Stay dry, aim true, and good luck!


Sent from my iPhone using Tapatalk


----------



## d_rek (Nov 6, 2013)

Nothing like a double post to get the day started


Sent from my iPhone using Tapatalk


----------



## just tryin to fish (May 31, 2004)

Still I'm the sack here another 30 min till the coffee get going.radar looks ok for the morning


----------



## gatorman841 (Mar 4, 2010)

Good luck all been waiting a long time to get this season started! Be safe everyone and enjoy this great season with friends and family or at least give them a call to help drag out your deer  about another hour and I'll be in my tree in Calhoun .


----------



## Hoytman5 (Feb 1, 2008)

It's here!!!! The day we have all been waiting for. Good luck to all and be safe.


----------



## standsitterGJG (Sep 28, 2009)

Rise and shine!


----------



## Flight of the arrow (Feb 11, 2008)

Just rolling out of the rack here in Glennie , I can hear the rain hitting the windows out side, good luck all and stay dry !
Flight


----------



## tjfishinboy (Oct 5, 2006)

Just got to work, what a load of crap! Good luck everyone!


----------



## hunt city bucks (Oct 13, 2010)

Headed out the door! Should be sitting by 6:30. Good luck everybody!


----------



## TheLionsFan (Dec 20, 2011)

Was gonna sleep in with the weather forecast but I'm up and ready to go. Too much motivation I suppose. 

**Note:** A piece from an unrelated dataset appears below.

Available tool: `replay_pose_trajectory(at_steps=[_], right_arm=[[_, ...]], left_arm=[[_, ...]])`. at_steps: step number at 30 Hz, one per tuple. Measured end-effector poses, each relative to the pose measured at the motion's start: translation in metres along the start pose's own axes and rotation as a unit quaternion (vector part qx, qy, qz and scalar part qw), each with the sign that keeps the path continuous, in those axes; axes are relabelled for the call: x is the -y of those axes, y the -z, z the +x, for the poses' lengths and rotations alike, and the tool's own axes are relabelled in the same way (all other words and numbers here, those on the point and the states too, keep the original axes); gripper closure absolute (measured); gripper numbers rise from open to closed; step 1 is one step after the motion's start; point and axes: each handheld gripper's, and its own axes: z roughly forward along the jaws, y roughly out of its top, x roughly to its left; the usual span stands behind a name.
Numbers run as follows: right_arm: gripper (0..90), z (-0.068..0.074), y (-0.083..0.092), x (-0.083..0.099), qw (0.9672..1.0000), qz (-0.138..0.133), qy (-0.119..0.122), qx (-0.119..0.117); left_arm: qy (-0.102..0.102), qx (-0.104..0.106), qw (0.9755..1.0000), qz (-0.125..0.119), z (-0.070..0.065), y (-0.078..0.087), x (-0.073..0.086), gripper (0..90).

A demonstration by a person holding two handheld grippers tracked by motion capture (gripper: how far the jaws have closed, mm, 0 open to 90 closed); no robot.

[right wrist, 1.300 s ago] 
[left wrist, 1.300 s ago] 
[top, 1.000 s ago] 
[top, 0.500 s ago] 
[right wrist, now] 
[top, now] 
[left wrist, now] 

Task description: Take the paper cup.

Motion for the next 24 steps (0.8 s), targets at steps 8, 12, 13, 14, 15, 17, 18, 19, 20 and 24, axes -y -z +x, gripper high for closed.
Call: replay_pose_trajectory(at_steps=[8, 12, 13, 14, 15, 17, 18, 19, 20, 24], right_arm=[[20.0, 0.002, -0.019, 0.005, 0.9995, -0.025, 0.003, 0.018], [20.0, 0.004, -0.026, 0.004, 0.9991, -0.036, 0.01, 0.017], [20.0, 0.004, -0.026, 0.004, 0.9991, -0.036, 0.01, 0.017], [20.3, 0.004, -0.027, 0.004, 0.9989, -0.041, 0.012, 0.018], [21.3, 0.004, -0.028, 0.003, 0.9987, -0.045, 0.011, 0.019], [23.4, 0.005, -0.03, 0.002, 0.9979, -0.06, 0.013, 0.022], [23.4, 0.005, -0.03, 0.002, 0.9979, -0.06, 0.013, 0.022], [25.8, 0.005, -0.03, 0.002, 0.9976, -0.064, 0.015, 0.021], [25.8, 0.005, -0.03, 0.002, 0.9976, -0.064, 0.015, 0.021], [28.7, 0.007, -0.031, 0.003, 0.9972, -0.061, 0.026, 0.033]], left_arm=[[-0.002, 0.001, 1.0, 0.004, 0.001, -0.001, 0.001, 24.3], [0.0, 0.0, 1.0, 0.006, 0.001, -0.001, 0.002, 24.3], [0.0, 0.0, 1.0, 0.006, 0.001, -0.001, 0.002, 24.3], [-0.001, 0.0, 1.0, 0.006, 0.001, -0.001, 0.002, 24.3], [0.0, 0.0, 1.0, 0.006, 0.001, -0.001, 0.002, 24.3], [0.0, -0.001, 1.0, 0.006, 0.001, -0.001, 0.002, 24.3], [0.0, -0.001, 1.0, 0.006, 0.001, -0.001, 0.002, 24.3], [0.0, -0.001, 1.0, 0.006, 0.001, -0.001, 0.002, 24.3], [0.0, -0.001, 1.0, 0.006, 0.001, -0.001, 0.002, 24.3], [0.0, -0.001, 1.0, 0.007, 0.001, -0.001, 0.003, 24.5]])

Good luck everyone. Stay dry


----------



## jstfish48162 (Mar 8, 2003)

Good Luck to all.

I will be at work until 3 and then finishing some honey-do's this afternoon/evening.


----------



## MI_Buckhunter (Nov 8, 2009)

May your arrows fly true. Good luck all, I'll be in the stand shortly. Hopefully this rain let's up and stirs up some movement.


----------



## U of M Fan (May 8, 2005)

tjfishinboy said:


> Just got to work, what a load of crap! Good luck everyone!


Same here.


----------



## Nice Shot 1982 (Aug 31, 2013)

Christmas with arrows!!!! Wooooooooooo-yeaaaahhhh! 

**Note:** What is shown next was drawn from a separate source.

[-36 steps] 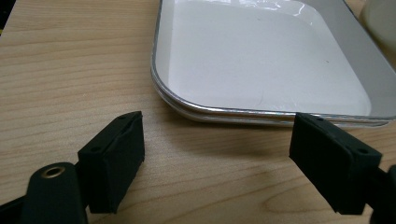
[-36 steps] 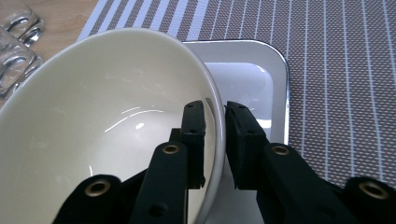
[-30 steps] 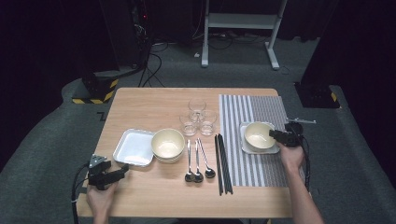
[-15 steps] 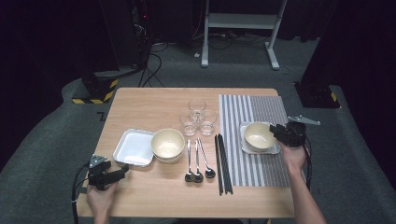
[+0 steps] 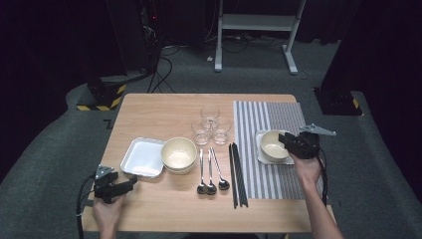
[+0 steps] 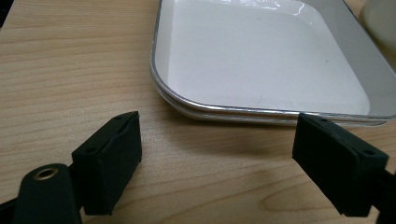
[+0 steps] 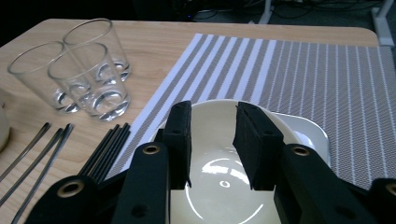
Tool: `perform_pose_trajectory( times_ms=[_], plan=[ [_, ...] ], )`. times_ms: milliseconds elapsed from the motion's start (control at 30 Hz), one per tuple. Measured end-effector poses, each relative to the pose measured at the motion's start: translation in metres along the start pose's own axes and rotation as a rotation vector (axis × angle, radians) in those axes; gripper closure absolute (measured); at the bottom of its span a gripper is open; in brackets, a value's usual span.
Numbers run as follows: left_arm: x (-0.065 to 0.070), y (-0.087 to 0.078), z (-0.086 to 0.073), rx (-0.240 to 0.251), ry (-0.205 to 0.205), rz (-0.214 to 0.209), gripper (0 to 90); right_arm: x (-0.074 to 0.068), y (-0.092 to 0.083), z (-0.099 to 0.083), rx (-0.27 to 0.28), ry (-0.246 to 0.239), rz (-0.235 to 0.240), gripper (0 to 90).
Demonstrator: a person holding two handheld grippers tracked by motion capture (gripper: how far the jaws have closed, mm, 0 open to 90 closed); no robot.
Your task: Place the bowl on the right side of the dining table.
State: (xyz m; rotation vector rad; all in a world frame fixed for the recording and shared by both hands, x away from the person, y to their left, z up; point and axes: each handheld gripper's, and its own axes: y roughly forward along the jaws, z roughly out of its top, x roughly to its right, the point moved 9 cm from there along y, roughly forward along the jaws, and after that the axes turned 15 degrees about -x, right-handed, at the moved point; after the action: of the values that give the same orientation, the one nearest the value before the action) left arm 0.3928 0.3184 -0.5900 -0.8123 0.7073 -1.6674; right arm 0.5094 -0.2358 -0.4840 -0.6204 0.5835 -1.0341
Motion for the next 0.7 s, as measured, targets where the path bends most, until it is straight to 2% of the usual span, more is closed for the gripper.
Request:
perform_pose_trajectory(
  times_ms=[133,167,367,700],
  plan=[
    [0.0,0.0,0.0,0.002,-0.001,-0.005,15.9,-0.009,0.001,-0.001,-0.003,-0.003,0.027,64.9],
    [-0.001,0.0,0.0,0.001,-0.001,-0.006,15.9,-0.016,0.002,-0.002,-0.006,-0.013,0.044,64.9],
    [0.0,0.0,0.0,0.001,-0.001,-0.004,15.9,-0.034,0.008,-0.007,-0.023,-0.049,0.08,64.4],
    [0.001,0.001,0.0,-0.005,0.013,0.012,15.9,-0.052,0.017,-0.011,-0.038,-0.089,0.105,65.8]
  ],
)
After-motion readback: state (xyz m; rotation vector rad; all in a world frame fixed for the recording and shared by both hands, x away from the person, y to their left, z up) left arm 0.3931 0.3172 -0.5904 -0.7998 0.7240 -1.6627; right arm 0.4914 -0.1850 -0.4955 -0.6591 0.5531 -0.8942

Stay safe everyone and good luck!!!!!


----------



## Jimbos (Nov 21, 2000)

Another week for me before I can get out with my new bow, I'm jealous.

Good Luck...


----------



## monczunski (Feb 28, 2006)

Like this comment if you played fred bear on the way out this morning!

On my way to NE Lenawee county right now. Good luck brothers and sisters.


----------



## bucksrus (Oct 9, 2006)

Rain stopped here but unfortunately the wind is still SE. Sucks but only have one ground blind to hunt out of and a SE wind is the worst possible direction to get busted. Thought long and hard about it here on the couch but as much as I want to hunt the opener I'm waiting until tomorrow. Good luck! Can't wait for pics!


----------



## Gobblerman (Dec 19, 2004)

I'm going to have to wait for tomorrow as well with this wind. Good luck everyone.


----------



## Phoolish (Aug 17, 2011)

Woke up to Fred bear this morning to get me in the mood


----------



## Phoolish (Aug 17, 2011)




----------



## Mike4282 (Jul 25, 2010)

Up and gathering my stuff, excited to say the least just hoping the rain holds back... east wind is perfect for the the stand I want to be in... good luck guys..


----------



## TheLionsFan (Dec 20, 2011)

Phoolish said:


> Woke up to Fred bear this morning to get me in the mood


My every day ritual since I was little. Great song


----------



## standsitterGJG (Sep 28, 2009)

All settled in. Good luck guys and gals!


----------



## buktruk (Jan 15, 2004)

25 minutes till legal light. Been out since just after 6. Rain still holding off here.


----------



## Phoolish (Aug 17, 2011)

Since I have had a cellphone it's been my alarm for hunting season.


----------



## dt7 (Dec 3, 2008)

YYYYYEEEESSS IT IS OCTOBER 1!!!!!! I'm heading to work, but be out tomorrow ... GOOD LUCK EVERYONE! BE SAFE! SHOOT STRAIGHT! 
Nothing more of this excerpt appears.